Não há dúvidas de que o legislador ordinário não está tratando a criação das turmas unificadoras da jurisprudência dos Juizados Especiais estaduais com as merecidas importância e agilidade, mas salvo melhor juízo, não justifica a edição da Resolução em comento, ao arrepio da Constituição Federal.
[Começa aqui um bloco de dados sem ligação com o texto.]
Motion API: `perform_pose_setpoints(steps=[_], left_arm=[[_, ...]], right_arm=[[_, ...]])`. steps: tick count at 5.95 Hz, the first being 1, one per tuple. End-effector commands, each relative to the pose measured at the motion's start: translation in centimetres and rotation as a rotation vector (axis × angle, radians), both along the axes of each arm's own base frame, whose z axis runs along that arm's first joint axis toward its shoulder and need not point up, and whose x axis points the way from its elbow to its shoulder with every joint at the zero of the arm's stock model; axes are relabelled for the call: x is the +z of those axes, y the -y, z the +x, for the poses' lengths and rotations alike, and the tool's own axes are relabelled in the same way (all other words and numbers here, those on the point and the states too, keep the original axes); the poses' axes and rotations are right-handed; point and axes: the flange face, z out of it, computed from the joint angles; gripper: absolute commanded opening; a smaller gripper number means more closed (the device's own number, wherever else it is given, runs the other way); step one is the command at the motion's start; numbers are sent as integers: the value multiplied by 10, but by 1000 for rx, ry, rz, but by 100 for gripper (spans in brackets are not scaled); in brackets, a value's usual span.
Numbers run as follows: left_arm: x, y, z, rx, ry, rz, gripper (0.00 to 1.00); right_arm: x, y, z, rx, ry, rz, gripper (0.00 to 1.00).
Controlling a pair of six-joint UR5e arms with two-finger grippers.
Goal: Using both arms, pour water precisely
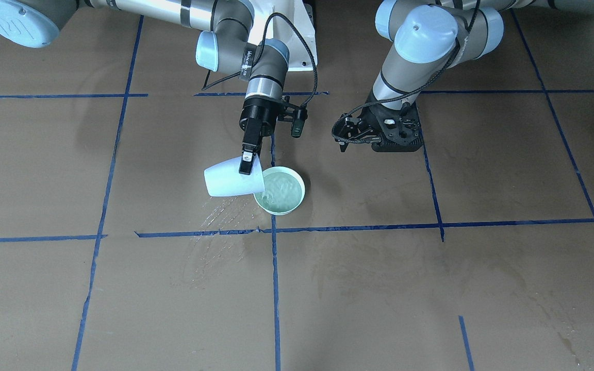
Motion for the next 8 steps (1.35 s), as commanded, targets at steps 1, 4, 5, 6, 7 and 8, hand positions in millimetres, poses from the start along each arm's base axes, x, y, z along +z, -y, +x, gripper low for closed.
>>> perform_pose_setpoints(steps=[1, 4, 5, 6, 7, 8], left_arm=[[0, 1, -1, -2, 0, -1, 100], [-7, -1, -7, -4, -13, 8, 100], [-7, -1, -8, -6, -12, 7, 100], [-8, -1, -9, -7, -13, 8, 100], [-8, -1, -9, -7, -12, 7, 100], [-8, -1, -9, -7, -12, 7, 100]], right_arm=[[-11, 0, 8, -3, 195, 16, 0], [12, 8, 30, -20, 946, -61, 0], [13, 15, 58, -12, 1098, -109, 0], [13, 21, 101, -5, 1271, -173, 0], [21, 33, 136, 72, 1575, -285, 0], [50, 36, 169, 113, 1579, -282, 0]])
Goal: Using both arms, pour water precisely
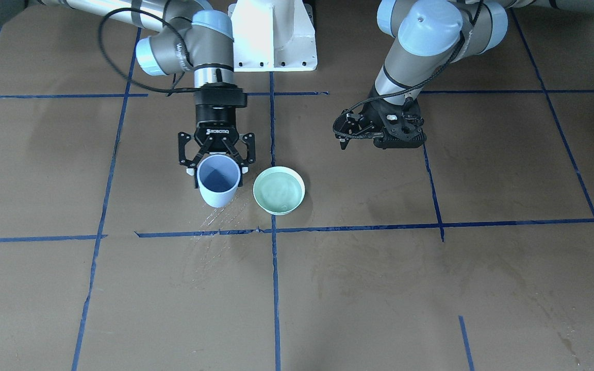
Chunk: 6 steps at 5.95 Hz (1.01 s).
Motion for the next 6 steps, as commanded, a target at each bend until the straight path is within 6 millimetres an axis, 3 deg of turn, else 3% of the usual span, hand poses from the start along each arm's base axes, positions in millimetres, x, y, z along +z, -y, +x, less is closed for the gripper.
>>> perform_pose_setpoints(steps=[1, 2, 4, 5, 6], left_arm=[[-1, 1, -1, -3, 0, 0, 100], [0, 2, -2, -5, 1, -1, 100], [0, 2, -2, -5, 2, -2, 100], [0, 2, -2, -5, 1, -1, 100], [0, 2, -2, -5, 1, -1, 100]], right_arm=[[49, 10, 78, 64, 69, -69, 0], [93, 12, 118, 99, 62, -127, 0], [199, -16, 204, 84, 102, -141, 0], [240, -24, 234, 101, 90, -154, 0], [277, -25, 239, 111, 105, -150, 0]])
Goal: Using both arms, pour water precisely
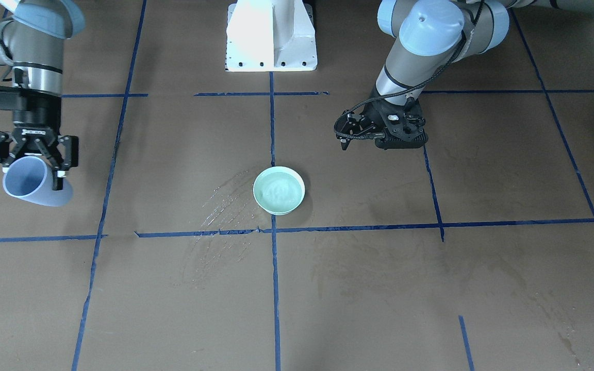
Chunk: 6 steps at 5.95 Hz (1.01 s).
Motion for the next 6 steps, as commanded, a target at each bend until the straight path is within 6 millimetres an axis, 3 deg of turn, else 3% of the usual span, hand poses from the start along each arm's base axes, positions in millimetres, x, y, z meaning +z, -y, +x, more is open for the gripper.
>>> perform_pose_setpoints(steps=[1, 2, 3, 6], left_arm=[[0, 0, 0, 0, 1, -1, 100], [0, 0, 0, 0, 0, 0, 100], [0, -1, 1, 1, 0, 0, 100], [-1, -1, 0, 1, -3, 2, 100]], right_arm=[[88, -3, 23, 20, 9, 13, 0], [123, -4, 34, 24, -12, 17, 0], [150, -18, 56, 16, -42, 15, 0], [189, -27, 66, 11, -60, 3, 4]])
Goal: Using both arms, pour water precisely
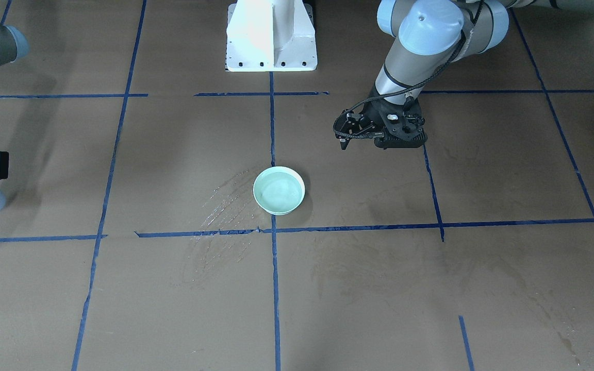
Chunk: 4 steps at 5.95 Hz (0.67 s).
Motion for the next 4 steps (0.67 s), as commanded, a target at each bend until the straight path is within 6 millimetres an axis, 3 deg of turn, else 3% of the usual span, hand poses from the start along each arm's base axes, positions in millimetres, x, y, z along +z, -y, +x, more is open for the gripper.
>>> perform_pose_setpoints(steps=[1, 2, 3, 4], left_arm=[[0, 0, 0, 0, 0, 0, 100], [2, 0, 0, 0, 2, -2, 100], [2, 0, 0, 0, 2, -2, 100], [2, 0, 0, 0, 2, -2, 100]], right_arm=[[11, -2, 2, -2, -4, -2, 10], [7, 0, -2, -3, 4, 4, 24], [5, 1, -3, 5, 6, 10, 82], [3, 1, -3, 11, 8, 15, 100]])
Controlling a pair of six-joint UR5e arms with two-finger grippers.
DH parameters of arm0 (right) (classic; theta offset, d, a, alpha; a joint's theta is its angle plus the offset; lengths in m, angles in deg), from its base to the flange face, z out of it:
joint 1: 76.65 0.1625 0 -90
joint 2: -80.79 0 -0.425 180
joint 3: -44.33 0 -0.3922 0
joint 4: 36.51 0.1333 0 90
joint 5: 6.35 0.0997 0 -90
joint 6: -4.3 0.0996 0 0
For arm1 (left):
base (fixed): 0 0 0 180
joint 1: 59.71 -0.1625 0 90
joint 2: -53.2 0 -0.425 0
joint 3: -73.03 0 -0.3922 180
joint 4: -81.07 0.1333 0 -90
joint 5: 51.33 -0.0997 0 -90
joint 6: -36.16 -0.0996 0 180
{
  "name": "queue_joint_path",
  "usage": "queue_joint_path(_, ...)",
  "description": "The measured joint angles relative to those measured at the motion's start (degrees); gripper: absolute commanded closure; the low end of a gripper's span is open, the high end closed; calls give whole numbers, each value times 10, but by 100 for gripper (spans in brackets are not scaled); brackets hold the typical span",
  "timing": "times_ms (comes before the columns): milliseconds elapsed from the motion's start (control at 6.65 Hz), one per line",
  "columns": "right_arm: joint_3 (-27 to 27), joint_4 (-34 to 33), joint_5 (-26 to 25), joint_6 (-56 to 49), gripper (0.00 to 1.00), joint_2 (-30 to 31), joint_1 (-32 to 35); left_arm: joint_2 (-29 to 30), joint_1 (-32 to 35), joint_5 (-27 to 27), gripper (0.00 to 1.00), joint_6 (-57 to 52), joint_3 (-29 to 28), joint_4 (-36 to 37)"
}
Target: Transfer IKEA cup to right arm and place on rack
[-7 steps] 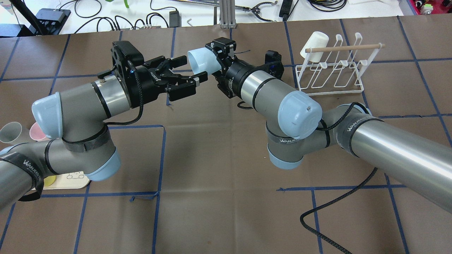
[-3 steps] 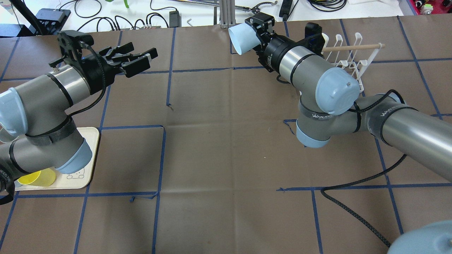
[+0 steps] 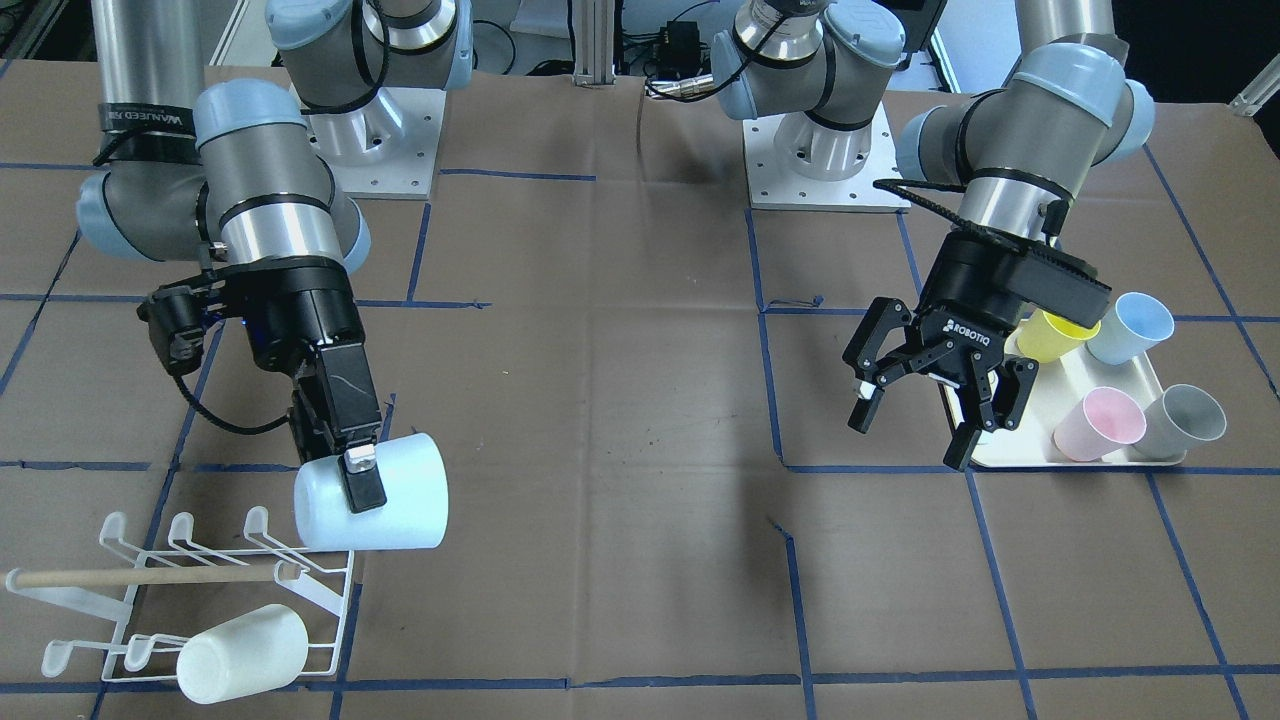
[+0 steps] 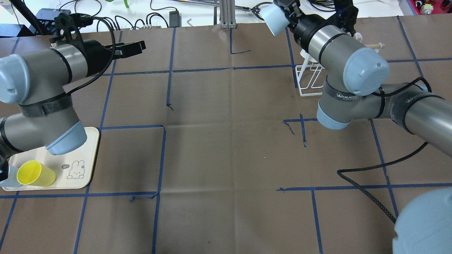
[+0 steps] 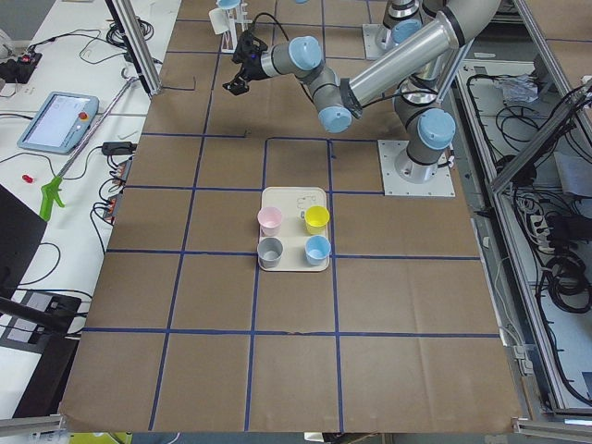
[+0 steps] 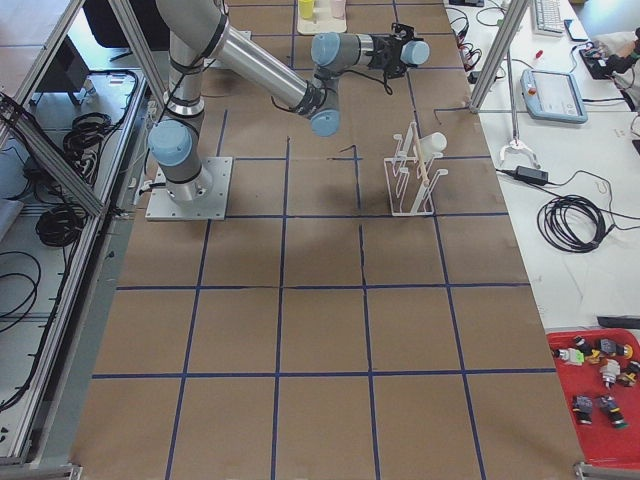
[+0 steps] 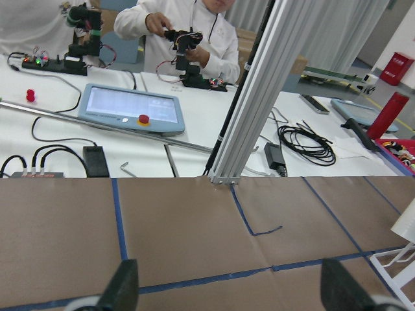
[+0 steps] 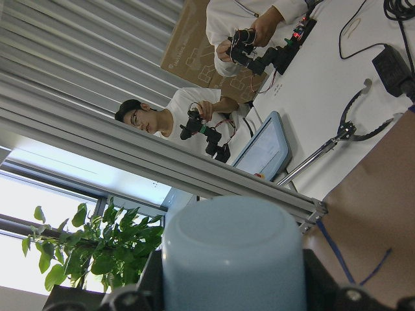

Portanto, há que se reconhecer a ineficácia da Resolução STJ/GP nº 3/2016, por manifesta inconstitucionalidade, parecendo-nos inevitável que os Tribunais de Justiça venham a suscitar conflitos negativos de competência para conhecerem de tais Reclamações. A conferir.

__________


1 STF – Plenário – Embargos de Declaração em Recurso Extraordinário nº 571.572-8/BA, rel. Min. Ellen Gracie, j. 26.08.2009.

 

2 DIDIER JR., F.; CUNHA, L.C. Curso de Direito Processual Civil. 11ª ed. Salvador: Jus Podivm, 2013. 521 p.

 

3 (ibid., p. 525)

4 CÂMARA, A.F. Lições de Direito Processual Civil. 24ª ed. São Paulo: Atlas, 2013. 52 p.

__________

*Eduardo Macedo Leitão é sócio do Siqueira Castro Advogados, coordenador da unidade de Minas Gerais.